## BRIEF
Reproduce, exactly, the lines of the material below from the line containing "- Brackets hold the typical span" through the line containing "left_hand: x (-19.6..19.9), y", with both end lines included and nothing else.

## RECORDS SUPPLIED
##############################
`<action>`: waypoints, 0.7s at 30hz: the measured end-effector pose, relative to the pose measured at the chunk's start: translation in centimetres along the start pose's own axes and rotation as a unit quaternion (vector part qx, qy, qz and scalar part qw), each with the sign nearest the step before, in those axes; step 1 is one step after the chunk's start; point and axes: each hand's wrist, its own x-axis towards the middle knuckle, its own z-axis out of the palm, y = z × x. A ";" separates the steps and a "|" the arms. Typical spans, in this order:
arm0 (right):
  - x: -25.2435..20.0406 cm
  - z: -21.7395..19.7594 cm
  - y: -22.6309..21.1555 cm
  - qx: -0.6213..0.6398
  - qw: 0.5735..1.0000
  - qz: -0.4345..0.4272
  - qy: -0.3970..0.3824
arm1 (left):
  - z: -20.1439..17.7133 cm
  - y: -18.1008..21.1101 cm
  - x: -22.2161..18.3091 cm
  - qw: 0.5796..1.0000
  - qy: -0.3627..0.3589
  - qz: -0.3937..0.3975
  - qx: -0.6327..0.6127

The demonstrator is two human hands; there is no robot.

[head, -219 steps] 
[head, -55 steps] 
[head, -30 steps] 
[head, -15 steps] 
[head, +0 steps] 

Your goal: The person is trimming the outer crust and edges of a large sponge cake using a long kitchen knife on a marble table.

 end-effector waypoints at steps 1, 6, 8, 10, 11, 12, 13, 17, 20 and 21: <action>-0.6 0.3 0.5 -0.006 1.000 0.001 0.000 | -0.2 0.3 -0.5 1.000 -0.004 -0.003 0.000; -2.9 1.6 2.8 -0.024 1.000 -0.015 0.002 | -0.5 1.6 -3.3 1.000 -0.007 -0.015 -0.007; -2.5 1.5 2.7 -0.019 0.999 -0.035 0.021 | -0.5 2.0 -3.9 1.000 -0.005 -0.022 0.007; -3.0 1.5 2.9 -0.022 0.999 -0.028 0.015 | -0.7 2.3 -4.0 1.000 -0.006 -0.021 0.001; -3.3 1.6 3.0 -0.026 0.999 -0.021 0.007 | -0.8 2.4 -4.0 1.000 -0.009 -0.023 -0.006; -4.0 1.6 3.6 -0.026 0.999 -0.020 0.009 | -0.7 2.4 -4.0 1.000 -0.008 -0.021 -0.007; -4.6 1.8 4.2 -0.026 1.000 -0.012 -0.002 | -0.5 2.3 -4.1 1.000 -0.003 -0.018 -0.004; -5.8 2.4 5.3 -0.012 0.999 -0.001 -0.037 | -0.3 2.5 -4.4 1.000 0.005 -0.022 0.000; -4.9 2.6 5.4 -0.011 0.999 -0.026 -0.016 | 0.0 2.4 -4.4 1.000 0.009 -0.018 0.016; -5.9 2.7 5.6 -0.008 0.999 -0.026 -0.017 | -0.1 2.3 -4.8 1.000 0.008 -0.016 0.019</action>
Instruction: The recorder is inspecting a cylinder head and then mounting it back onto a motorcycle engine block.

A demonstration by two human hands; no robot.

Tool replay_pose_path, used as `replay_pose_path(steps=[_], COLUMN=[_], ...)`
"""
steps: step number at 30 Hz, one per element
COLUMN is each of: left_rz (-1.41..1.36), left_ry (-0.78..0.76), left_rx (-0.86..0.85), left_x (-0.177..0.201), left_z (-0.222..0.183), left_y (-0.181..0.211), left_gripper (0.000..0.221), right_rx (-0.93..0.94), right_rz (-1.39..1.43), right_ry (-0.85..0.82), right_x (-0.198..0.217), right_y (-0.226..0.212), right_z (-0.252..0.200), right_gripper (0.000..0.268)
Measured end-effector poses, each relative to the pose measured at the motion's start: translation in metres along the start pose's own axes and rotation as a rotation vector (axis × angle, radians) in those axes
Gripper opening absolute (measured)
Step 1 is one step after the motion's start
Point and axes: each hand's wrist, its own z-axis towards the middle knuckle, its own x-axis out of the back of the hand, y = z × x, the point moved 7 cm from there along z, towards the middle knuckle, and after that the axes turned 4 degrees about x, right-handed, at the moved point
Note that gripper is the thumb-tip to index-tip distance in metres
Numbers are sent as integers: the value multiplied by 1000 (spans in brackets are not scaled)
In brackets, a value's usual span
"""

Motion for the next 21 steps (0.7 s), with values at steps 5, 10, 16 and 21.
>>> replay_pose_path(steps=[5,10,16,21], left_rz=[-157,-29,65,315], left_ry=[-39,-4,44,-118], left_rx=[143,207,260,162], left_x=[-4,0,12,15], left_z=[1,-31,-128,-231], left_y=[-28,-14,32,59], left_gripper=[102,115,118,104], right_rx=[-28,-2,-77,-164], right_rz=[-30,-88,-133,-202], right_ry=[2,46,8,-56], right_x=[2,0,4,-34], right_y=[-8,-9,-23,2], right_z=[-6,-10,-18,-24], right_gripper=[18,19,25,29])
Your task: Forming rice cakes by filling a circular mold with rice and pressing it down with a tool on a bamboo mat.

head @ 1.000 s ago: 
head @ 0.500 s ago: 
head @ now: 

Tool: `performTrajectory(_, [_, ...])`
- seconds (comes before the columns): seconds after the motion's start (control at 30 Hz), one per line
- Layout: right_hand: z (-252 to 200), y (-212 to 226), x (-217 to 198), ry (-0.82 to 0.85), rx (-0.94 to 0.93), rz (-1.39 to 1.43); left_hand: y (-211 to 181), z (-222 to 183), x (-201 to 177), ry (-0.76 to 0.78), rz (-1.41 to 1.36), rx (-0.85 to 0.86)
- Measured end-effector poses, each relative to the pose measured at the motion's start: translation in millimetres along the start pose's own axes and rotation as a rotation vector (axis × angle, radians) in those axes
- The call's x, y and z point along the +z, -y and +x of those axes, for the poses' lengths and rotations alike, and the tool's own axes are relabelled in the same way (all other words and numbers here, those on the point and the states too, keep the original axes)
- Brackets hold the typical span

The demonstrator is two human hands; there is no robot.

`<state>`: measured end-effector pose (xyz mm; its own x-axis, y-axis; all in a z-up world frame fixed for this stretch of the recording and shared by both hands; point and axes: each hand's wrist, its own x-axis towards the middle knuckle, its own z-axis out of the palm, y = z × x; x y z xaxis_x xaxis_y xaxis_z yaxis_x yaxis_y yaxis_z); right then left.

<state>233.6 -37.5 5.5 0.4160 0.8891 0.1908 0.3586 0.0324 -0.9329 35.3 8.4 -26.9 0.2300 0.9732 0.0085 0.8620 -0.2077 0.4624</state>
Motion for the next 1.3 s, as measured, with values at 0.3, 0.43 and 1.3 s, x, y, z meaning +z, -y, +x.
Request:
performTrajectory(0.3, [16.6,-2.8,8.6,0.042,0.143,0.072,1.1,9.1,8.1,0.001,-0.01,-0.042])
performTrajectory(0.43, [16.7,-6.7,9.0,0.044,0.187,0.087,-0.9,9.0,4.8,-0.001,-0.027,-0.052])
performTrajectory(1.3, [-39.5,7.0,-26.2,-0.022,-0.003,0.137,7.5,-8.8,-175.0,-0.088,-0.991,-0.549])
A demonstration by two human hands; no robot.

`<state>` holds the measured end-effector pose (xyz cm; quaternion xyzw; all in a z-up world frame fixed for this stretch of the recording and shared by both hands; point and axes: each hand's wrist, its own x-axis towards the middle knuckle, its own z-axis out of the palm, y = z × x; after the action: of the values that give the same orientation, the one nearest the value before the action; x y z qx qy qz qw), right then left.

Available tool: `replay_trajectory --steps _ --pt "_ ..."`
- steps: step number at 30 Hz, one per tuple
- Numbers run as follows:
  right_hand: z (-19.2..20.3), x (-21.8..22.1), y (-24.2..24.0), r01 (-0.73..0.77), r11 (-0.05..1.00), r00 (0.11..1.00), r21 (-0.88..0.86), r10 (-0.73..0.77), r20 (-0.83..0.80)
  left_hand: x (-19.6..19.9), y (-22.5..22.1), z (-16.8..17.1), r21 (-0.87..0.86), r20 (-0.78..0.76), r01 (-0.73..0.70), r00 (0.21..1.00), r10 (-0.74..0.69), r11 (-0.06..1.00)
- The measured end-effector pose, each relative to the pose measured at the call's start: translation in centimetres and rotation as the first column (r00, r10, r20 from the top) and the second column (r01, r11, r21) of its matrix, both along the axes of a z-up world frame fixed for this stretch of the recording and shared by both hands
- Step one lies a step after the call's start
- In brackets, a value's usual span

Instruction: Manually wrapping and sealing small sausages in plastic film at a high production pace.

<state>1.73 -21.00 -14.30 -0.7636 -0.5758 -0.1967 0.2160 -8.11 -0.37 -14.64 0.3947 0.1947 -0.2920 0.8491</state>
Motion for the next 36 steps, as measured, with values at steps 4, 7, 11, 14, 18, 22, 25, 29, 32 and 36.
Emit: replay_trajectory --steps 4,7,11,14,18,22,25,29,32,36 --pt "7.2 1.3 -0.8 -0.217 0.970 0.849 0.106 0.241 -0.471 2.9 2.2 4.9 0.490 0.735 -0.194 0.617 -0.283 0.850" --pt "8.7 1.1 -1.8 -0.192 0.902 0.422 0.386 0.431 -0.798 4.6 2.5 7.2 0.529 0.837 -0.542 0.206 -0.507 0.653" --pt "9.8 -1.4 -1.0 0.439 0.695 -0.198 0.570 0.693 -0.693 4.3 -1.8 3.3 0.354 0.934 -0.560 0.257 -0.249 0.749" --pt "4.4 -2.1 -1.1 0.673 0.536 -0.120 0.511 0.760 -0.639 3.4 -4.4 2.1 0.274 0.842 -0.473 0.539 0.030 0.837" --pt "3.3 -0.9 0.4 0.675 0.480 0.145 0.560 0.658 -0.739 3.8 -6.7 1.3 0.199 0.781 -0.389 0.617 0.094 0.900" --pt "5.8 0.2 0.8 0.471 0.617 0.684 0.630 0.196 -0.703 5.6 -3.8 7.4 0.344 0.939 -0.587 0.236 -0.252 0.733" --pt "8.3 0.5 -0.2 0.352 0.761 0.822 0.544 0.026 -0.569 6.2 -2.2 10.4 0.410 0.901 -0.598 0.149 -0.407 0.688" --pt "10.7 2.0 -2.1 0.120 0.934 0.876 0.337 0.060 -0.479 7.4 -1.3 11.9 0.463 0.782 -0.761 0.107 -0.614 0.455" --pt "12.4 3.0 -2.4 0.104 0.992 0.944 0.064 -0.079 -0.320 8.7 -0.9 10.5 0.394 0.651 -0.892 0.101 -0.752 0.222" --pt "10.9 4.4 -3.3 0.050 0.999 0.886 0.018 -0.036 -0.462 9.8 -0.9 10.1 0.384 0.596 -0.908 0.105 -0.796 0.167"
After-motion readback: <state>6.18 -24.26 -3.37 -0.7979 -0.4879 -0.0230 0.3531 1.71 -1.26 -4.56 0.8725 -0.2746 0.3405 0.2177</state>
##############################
## FINISHED TASK
- Brackets hold the typical span

The demonstrator is two human hands; there is no robot.

`<state>`: measured end-effector pose (xyz mm; its own x-axis, y-axis; all in a z-up world frame fixed for this stretch of the recording and shared by both hands; point and axes: each hand's wrist, its own x-axis towards the middle knuckle, its own z-axis out of the palm, y = z × x; x y z xaxis_x xaxis_y xaxis_z yaxis_x yaxis_y yaxis_z); right then left.

<state>233.6 -37.5 5.5 0.4160 0.8891 0.1908 0.3586 0.0324 -0.9329 35.3 8.4 -26.9 0.2300 0.9732 0.0085 0.8620 -0.2077 0.4624</state>
Motion for the next 1.3 s, as measured, with values at 0.3, 0.43 and 1.3 s, x, y, z meaning +z, -y, +x.
Request:
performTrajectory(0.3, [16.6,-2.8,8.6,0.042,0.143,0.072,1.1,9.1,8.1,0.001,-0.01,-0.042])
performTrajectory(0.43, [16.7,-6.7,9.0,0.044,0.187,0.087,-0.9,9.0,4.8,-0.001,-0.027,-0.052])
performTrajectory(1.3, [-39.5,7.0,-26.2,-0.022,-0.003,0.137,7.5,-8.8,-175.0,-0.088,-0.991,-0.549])
A demonstration by two human hands; no robot.

`<state>` holds the measured end-effector pose (xyz cm; quaternion xyzw; all in a z-up world frame fixed for this stretch of the recording and shared by both hands; point and axes: each hand's wrist, its own x-axis towards the middle knuckle, its own z-axis out of the palm, y = z × x; after the action: of the values that give the same orientation, the one nearest the value before the action; x y z qx qy qz qw), right then left.

Available tool: `replay_trajectory --steps _ --pt "_ ..."`
- steps: step number at 30 Hz, one per tuple
- Numbers run as follows:
  right_hand: z (-19.2..20.3), x (-21.8..22.1), y (-24.2..24.0), r01 (-0.73..0.77), r11 (-0.05..1.00), r00 (0.11..1.00), r21 (-0.88..0.86), r10 (-0.73..0.77), r20 (-0.83..0.80)
  left_hand: x (-19.6..19.9), y (-22.5..22.1), z (-16.8..17.1), r21 (-0.87..0.86), r20 (-0.78..0.76), r01 (-0.73..0.70), r00 (0.21..1.00), r10 (-0.74..0.69), r11 (-0.06..1.00)

Work on this exercise is complete, and nothing remains.